**WHAT THE TASK REQUIRES:**
Give the lines of the material verbatim, from the first line to the line with "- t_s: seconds", including both.

**TASK DATA:**
..........

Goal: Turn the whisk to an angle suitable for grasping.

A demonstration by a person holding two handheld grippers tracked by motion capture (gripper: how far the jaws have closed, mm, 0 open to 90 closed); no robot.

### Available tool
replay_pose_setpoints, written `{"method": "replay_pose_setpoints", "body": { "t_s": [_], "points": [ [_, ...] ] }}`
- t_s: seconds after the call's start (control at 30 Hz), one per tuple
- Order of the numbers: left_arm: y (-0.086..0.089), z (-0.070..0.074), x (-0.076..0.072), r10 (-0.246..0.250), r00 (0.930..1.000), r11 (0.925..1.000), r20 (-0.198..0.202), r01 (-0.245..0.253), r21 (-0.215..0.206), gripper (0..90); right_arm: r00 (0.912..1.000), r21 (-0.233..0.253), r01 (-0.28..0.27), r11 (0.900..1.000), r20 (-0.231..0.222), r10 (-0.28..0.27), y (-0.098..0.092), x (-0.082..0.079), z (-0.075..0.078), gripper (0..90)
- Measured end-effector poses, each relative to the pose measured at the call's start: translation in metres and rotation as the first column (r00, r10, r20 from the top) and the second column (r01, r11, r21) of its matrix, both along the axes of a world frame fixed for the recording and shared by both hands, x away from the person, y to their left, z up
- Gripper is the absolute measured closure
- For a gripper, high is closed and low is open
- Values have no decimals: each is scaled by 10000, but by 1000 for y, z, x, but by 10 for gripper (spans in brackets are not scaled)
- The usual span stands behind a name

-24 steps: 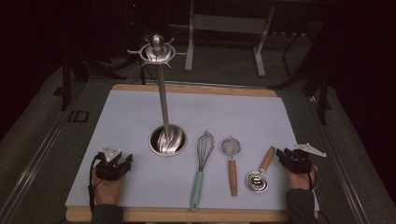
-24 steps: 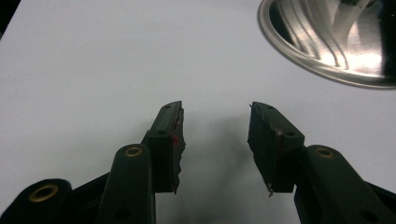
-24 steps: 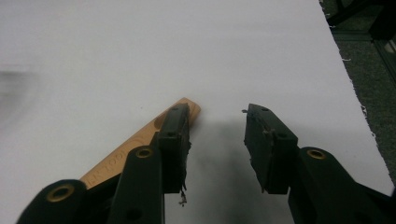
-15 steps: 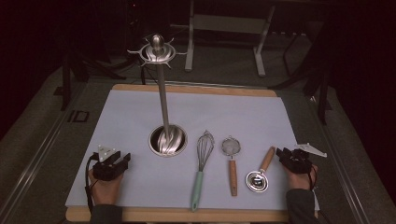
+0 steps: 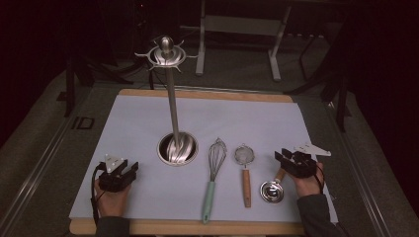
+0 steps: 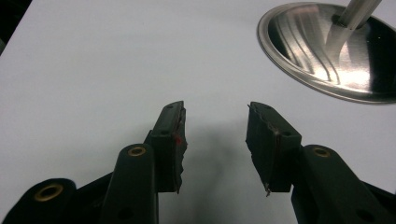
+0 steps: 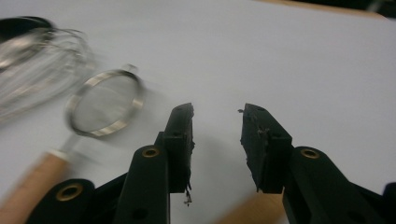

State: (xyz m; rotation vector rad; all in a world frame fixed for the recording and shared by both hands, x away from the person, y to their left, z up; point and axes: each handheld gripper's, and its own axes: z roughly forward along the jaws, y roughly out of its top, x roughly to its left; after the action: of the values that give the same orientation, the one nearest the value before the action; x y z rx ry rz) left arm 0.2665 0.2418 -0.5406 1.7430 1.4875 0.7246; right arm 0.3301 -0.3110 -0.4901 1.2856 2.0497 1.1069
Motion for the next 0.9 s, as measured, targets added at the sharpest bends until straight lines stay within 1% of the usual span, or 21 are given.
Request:
{"method": "replay_pose_setpoints", "body": {
  "t_s": [0.13,0.17,0.2,0.23,0.4,0.5,0.53,0.57,0.6,0.67,0.9],
  "points": [
    [0,0,0,-19,10000,10000,17,19,32,572,9979,208,-641,9977,92,639,18,5,11,643],
    [0,0,0,-23,10000,10000,26,23,32,572,9951,247,-982,9949,136,979,30,9,16,643],
    [-1,0,0,-28,10000,10000,33,28,33,572,9951,247,-982,9949,136,979,30,9,16,643],
    [-1,0,0,-24,10000,10000,35,24,40,572,9937,248,-1120,9934,136,1117,35,10,18,643],
    [-1,0,0,-49,10000,10000,-4,49,83,572,9828,202,-1839,9827,190,1836,61,15,25,648],
    [-1,0,0,-54,10000,9999,6,53,102,572,9749,229,-2224,9747,190,2220,75,16,28,649],
    [-1,0,0,-54,10000,9999,6,53,102,572,9749,229,-2224,9747,190,2220,75,16,28,649],
    [-1,0,0,-55,10000,9999,14,54,109,572,9712,195,-2377,9711,214,2373,80,16,29,649],
    [-1,0,0,-63,10000,9999,14,63,119,572,9632,166,-2684,9632,168,2681,89,14,30,649],
    [-1,0,0,-72,10000,9999,13,72,121,572,9551,107,-2962,9551,145,2960,98,11,30,649],
    [-2,0,0,-86,10000,9998,-3,86,161,572,9264,-209,-3766,9262,-110,3764,119,-1,24,640]
  ]
}}
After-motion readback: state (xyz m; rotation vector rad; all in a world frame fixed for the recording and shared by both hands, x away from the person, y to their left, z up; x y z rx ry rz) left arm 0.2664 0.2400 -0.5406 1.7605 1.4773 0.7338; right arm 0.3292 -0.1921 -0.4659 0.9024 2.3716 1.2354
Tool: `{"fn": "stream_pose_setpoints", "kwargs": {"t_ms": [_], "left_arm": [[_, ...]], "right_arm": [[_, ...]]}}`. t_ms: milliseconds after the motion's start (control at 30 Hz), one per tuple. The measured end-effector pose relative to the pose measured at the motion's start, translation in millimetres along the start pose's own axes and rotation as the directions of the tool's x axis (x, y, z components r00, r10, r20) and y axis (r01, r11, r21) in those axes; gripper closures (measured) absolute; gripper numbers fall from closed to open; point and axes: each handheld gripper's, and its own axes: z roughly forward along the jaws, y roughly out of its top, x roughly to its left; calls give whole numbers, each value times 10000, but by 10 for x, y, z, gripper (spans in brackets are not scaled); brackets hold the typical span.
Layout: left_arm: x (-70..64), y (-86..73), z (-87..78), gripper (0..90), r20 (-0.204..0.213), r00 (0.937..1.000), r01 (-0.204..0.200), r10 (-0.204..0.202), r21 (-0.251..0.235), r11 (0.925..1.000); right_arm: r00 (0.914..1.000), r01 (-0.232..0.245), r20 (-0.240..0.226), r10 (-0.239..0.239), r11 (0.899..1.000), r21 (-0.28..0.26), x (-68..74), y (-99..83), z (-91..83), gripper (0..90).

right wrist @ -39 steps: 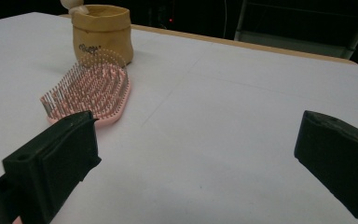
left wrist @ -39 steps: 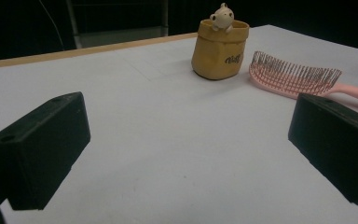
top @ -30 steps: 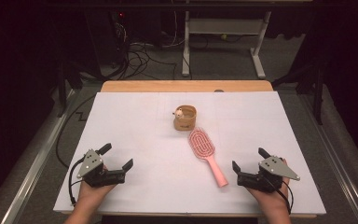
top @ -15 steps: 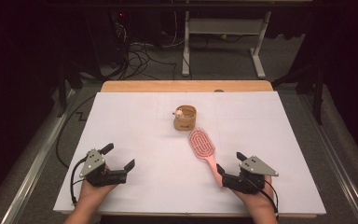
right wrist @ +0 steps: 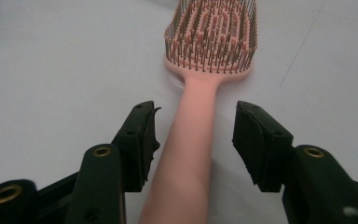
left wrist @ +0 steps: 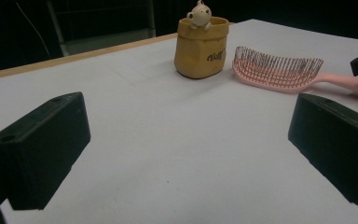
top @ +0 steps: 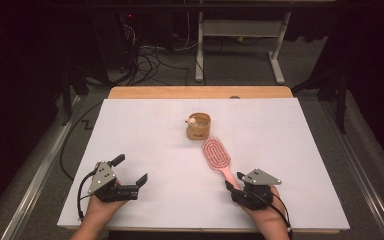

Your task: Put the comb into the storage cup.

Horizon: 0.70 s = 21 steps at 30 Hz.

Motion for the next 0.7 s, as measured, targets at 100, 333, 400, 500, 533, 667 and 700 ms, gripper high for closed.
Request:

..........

**RESPONSE BELOW:**
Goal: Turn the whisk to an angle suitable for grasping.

A demonstration by a person holding two handheld grippers tracked by motion capture (gripper: how far the jaws have closed, mm, 0 open to 90 closed); no robot.

### Available tool
replay_pose_setpoints, written `{"method": "replay_pose_setpoints", "body": { "t_s": [_], "points": [ [_, ...] ] }}`
- t_s: seconds after the call's start (control at 30 Hz), one per tuple

Now the answer is complete.